Arthur notó que algo parecido a un gemido pugnaba por escapar de su interior; lo reprimió por consideración a los demás pasajeros de primera. Y aquello era una parte del conjunto: del modo en que se veía obligado a vivir. Sofocabas un gemido, mentías sobre tu amor, engañabas a tu esposa legítima, y todo eso en nombre del honor. En eso radicaba la maldita paradoja: para portarse bien había que portarse mal. ¿Por qué no embarcaba a Jean en el Wolseley, la llevaba a Staffordshire, se inscribían en un hotel como marido y mujer y fulminaba con su mirada de brigada a cualquiera que osara enarcar una ceja? Porque no podía, porque no funcionaría, porque parecía simple pero no lo era, porque, porque… Cuando el tren pasaba por el extrarradio de Woking, rememoró con callada envidia a aquel soldado australiano muerto en el veldt. N.° 410, infantería montada de Nueva Gales, yaciendo inerte con un peón de ajedrez rojo en equilibrio sobre su cantimplora. Una contienda limpia, aire libre y una causa justa: no había muerte mejor. La vida debería parecerse más a aquello.

Va al apartamento de Jean; ella va vestida de seda azul; se abrazan sin reservas. No hay obligación de retraerse, pero tampoco, nota Arthur, necesidad; el reencuentro no le inflama. Se sientan; toman el té; se interesa por la familia de Jean; ella pregunta por qué va a Birmingham.

Una hora después, cuando todavía no ha pasado del sumario de Cannock, ella le coge de la mano y dice:

– Es maravilloso, querido Arthur, verte otra vez tan animado.

– Y a ti también -contesta él, y prosigue su relato.

Como ella esperaba, la historia está llena de colorido y suspense; además, la conmueve y alivia que el hombre al que ama se esté librando ya de las pesadumbres de los últimos meses. Aun así, una vez terminada la narración, explicado su propósito, consultado el reloj y reexaminado el horario de trenes, la decepción de Jean aflora a la superficie.

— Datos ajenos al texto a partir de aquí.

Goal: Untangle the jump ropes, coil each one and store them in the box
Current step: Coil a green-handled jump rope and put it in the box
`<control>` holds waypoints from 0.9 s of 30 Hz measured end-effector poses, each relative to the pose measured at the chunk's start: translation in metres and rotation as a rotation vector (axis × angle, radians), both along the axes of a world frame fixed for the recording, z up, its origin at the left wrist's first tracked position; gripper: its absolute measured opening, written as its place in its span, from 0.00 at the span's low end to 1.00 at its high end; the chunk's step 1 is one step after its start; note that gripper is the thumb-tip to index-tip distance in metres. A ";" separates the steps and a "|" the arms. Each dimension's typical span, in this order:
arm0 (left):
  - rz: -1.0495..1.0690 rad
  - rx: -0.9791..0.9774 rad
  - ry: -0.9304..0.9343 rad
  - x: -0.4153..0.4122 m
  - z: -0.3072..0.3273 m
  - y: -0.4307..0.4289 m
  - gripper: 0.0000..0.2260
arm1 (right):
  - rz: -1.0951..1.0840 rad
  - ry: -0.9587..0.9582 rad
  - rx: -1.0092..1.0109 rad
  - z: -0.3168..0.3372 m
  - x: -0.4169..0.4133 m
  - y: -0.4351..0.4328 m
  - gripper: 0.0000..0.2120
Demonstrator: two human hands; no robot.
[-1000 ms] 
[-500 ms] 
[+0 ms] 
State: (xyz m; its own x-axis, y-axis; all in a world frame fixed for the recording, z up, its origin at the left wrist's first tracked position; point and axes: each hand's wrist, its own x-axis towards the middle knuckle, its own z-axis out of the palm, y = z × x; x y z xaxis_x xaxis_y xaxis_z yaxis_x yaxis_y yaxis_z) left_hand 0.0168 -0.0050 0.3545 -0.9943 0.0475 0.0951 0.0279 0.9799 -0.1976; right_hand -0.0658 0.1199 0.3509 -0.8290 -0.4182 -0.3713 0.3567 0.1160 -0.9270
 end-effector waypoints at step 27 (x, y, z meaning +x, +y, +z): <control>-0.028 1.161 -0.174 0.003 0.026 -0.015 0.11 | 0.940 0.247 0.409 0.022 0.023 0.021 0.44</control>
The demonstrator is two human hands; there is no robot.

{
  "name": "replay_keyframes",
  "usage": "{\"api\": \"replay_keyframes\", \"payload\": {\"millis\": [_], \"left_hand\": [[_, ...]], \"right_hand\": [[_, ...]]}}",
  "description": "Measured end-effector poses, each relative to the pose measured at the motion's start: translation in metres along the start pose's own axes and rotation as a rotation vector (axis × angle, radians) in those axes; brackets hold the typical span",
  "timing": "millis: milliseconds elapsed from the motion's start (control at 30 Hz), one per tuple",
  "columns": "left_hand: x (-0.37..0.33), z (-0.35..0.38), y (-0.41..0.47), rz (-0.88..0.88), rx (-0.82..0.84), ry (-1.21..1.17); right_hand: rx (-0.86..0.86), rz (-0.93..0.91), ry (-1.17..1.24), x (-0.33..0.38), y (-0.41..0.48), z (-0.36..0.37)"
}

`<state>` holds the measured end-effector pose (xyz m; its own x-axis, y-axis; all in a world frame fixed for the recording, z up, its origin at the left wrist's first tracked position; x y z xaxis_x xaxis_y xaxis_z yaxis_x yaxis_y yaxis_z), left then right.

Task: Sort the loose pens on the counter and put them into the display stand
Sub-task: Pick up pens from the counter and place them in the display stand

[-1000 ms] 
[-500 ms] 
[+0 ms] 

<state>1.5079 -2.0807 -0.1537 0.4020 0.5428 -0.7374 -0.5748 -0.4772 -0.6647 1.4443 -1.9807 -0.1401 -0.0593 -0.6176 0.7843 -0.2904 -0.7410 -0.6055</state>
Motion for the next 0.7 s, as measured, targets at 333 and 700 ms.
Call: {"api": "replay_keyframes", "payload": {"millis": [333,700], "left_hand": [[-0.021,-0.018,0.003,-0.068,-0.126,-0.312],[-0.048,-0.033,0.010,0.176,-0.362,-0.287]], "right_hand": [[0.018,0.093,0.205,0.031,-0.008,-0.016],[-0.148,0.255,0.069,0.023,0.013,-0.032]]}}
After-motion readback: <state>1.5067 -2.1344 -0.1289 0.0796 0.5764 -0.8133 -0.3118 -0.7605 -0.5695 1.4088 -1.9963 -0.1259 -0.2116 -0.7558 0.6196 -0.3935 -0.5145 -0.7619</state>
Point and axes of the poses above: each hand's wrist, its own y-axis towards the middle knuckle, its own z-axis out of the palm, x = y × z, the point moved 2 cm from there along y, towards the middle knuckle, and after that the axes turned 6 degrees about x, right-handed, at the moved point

– Ojalá me llevaras contigo, Arthur.

– Qué extraordinario -dice él, y por primera vez descansa en Jean los ojos como es debido-. Escucha, cuando venía en el tren me he imaginado que te llevaba a Staffordshire en el automóvil, como marido y mujer.

Mueve la cabeza, sorprendido por la coincidencia, que es acaso explicable por la capacidad que de transmitirse el pensamiento tienen dos corazones tan cercanos. Luego se pone de pie, recoge el abrigo y el sombrero y se marcha.